INSTRUCTIONS TO FOLLOW
Write out every entry, unchanged. Skip any picture.

:: EXTRACTED MATERIAL ::

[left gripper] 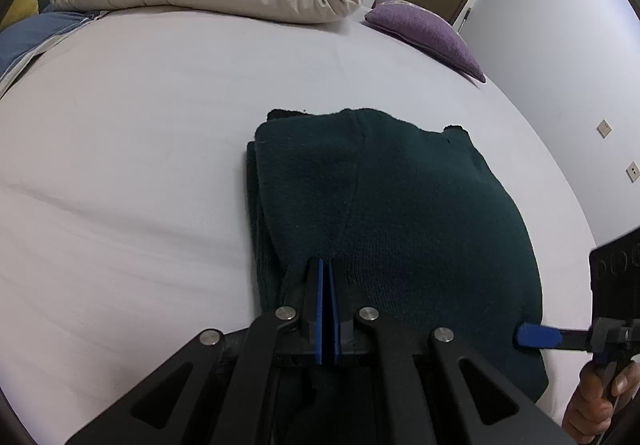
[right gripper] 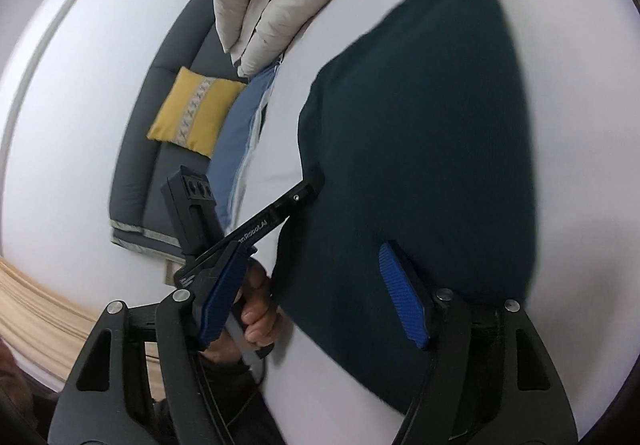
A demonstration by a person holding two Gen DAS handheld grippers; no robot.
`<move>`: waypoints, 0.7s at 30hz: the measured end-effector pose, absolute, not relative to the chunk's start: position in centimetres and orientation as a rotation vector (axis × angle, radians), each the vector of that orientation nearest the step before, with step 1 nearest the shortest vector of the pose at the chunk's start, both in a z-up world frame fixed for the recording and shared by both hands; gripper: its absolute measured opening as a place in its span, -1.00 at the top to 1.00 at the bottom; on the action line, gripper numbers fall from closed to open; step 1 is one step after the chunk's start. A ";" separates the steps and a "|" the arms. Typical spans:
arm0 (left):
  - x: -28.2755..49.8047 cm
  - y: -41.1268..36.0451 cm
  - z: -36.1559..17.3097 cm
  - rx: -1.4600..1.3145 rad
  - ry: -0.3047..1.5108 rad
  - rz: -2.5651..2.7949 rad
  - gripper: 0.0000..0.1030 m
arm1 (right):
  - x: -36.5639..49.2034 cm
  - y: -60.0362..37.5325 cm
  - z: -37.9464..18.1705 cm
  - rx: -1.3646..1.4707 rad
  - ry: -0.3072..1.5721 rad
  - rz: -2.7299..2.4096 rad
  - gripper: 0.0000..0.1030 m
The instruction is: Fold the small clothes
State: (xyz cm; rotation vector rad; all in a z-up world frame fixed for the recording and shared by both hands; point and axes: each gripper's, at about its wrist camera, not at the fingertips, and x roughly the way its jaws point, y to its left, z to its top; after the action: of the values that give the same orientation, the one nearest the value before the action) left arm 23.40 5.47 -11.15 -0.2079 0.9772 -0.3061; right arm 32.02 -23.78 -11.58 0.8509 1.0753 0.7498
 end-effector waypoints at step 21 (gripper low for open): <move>22.9 6.5 -7.2 -0.254 0.861 -0.369 0.59 | 27.5 -25.6 -8.7 0.829 0.959 0.717 -0.36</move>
State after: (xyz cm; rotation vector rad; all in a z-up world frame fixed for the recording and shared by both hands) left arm 22.94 6.53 -7.18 -0.2542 0.8606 -0.3689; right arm 27.52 -25.61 -8.66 0.8290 0.9588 0.7175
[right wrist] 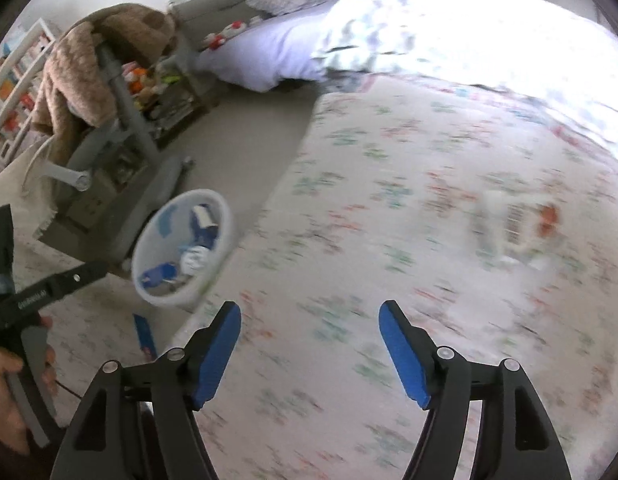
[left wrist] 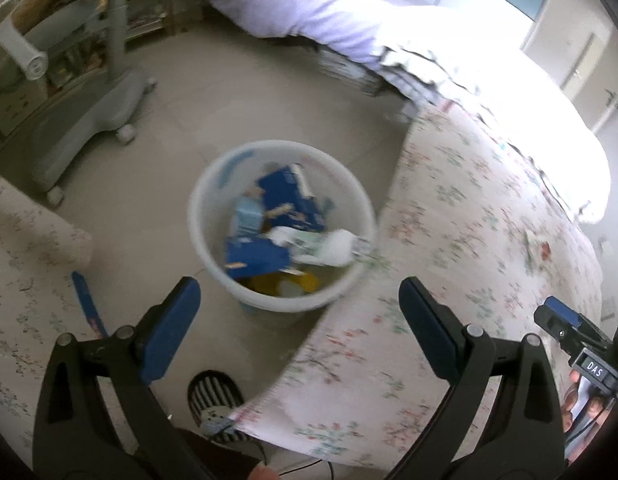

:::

RESPONSE TO THE EXERCISE
[left gripper] 
[right gripper] 
A demonstration by a person holding two Gen DAS handheld grippers; no robot.
`<move>`: waypoints, 0.7s at 30hz: the measured end-effector pose, absolute, not relative to the chunk's start: position in centimetres and orientation as a rotation vector (axis × angle, radians), each the vector of that orientation nearest the step before, with step 1 nearest the shortest vector of the pose at the chunk's start, both in a z-up world frame fixed for the recording and shared by both hands; gripper: its absolute measured opening as a place in its span, -1.00 at the top to 1.00 at the bottom; on the action line, gripper numbers fall from closed to open; step 1 is one step after the chunk's start. A ";" separates the steps and a "|" the arms. Typical spans:
arm0 (left):
  - x: -28.2755..49.8047 cm
  - y: -41.1268..36.0451 cm
  - z: -36.1559..17.3097 cm
  - rx: -1.4600..1.3145 rad
  - ry: -0.3047..1.5108 rad
  - rz: -2.5651..2.7949 rad
  - gripper: 0.0000..0.1030 m
arm1 (right):
  - x: -36.5639..49.2034 cm
  - y: -60.0362..37.5325 cm
  - z: -37.9464..18.1705 cm
  - rx: -1.3646..1.4707 rad
  - ry: -0.3072..1.5721 rad
  - rz: -2.7299..2.4096 rad
  - gripper: 0.0000..0.1030 m
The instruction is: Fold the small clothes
State: (xyz cm; rotation vector rad; all in a z-up world frame fixed for the recording and shared by both hands; point and axes: each gripper's, at about its wrist camera, not at the fingertips, and x roughly the way its jaws point, y to its left, z to its top; after the action: of the values that give the same orientation, the one nearest the value before the action) left arm 23.40 5.47 -11.15 -0.2079 0.9772 -0.3061; right arm 32.02 -23.78 -11.58 0.8509 1.0753 0.7498
 end-effector waypoints at step 21 (gripper low for open): <move>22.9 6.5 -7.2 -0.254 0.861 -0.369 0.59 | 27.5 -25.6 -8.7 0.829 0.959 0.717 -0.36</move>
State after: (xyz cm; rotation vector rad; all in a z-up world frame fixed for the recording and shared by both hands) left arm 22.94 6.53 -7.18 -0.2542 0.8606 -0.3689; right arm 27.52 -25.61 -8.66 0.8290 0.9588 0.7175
[right wrist] 
[left wrist] 

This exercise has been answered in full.